***** Data *****

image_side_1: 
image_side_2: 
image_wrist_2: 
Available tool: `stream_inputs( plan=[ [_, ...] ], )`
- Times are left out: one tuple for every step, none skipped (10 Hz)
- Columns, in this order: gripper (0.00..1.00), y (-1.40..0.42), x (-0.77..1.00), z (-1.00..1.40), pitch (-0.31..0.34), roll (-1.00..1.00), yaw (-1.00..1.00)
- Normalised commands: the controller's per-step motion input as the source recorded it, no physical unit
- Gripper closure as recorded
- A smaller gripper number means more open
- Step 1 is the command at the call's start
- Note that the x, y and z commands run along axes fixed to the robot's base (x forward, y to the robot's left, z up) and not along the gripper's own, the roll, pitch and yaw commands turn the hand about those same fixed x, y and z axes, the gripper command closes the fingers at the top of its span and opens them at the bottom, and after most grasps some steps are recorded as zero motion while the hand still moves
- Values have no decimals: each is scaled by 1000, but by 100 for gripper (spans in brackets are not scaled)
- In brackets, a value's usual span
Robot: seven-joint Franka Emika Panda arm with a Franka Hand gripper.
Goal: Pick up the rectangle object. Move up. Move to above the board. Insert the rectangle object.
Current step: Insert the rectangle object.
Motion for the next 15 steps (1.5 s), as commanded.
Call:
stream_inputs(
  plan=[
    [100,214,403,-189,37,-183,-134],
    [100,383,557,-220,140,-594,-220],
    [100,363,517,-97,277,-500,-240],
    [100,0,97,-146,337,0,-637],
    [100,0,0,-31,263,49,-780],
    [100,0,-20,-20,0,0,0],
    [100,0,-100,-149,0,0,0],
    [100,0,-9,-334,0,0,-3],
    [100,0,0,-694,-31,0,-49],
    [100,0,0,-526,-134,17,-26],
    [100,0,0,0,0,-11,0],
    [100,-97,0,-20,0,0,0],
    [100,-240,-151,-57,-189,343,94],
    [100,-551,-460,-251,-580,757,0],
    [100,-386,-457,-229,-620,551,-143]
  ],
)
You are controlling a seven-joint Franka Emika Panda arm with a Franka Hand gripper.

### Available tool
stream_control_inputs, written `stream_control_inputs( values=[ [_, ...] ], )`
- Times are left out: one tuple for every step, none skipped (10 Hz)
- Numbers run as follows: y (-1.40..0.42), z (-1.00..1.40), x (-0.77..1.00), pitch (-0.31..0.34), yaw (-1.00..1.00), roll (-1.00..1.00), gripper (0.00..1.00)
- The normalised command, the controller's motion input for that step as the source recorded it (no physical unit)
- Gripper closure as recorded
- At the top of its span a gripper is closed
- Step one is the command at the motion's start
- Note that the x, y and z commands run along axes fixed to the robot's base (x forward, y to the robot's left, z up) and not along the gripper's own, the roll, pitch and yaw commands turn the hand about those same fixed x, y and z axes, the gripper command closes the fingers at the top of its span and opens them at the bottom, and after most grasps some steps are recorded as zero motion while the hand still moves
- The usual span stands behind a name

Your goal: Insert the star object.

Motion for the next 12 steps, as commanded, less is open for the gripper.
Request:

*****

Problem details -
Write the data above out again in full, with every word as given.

Task answer -
image_side_1: 
image_side_2: 
image_wrist_2: 
Available tool: `stream_inputs( plan=[ [_, ...] ], )`
- Times are left out: one tuple for every step, none skipped (10 Hz)
- Columns, in this order: gripper (0.00..1.00), y (-1.40..0.42), x (-0.77..1.00), z (-1.00..1.40), pitch (-0.31..0.34), roll (-1.00..1.00), yaw (-1.00..1.00)
- Normalised commands: the controller's per-step motion input as the source recorded it, no physical unit
- Gripper closure as recorded
- A smaller gripper number means more open
- Step 1 is the command at the call's start
- Note that the x, y and z commands run along axes fixed to the robot's base (x forward, y to the robot's left, z up) and not along the gripper's own, the roll, pitch and yaw commands turn the hand about those same fixed x, y and z axes, the gripper command closes the fingers at the top of its span and opens them at the bottom, and after most grasps some steps are recorded as zero motion while the hand still moves
- Values have no decimals: each is scaled by 1000, but by 100 for gripper (spans in brackets are not scaled)
- In brackets, a value's usual span
Robot: seven-joint Franka Emika Panda arm with a Franka Hand gripper.
Goal: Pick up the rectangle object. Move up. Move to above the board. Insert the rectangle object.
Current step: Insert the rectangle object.
Motion for the next 15 steps (1.5 s), as commanded.
Call:
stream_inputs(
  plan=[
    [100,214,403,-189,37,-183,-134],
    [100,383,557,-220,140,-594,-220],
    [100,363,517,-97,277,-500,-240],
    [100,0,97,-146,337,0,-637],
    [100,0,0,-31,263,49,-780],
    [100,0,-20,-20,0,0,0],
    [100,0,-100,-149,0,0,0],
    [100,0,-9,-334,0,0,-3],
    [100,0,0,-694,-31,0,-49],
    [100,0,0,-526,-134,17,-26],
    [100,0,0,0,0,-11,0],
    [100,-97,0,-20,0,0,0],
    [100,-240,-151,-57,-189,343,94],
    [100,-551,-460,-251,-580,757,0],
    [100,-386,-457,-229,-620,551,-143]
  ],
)
You are controlling a seven-joint Franka Emika Panda arm with a Franka Hand gripper.

### Available tool
stream_control_inputs, written `stream_control_inputs( values=[ [_, ...] ], )`
- Times are left out: one tuple for every step, none skipped (10 Hz)
- Numbers run as follows: y (-1.40..0.42), z (-1.00..1.40), x (-0.77..1.00), pitch (-0.31..0.34), yaw (-1.00..1.00), roll (-1.00..1.00), gripper (0.00..1.00)
- The normalised command, the controller's motion input for that step as the source recorded it (no physical unit)
- Gripper closure as recorded
- At the top of its span a gripper is closed
- Step one is the command at the motion's start
- Note that the x, y and z commands run along axes fixed to the robot's base (x forward, y to the robot's left, z up) and not along the gripper's own, the roll, pitch and yaw commands turn the hand about those same fixed x, y and z axes, the gripper command closes the fingers at the top of its span and opens them at the bottom, and after most grasps some steps are recorded as zero motion while the hand still moves
- The usual span stands behind a name

Your goal: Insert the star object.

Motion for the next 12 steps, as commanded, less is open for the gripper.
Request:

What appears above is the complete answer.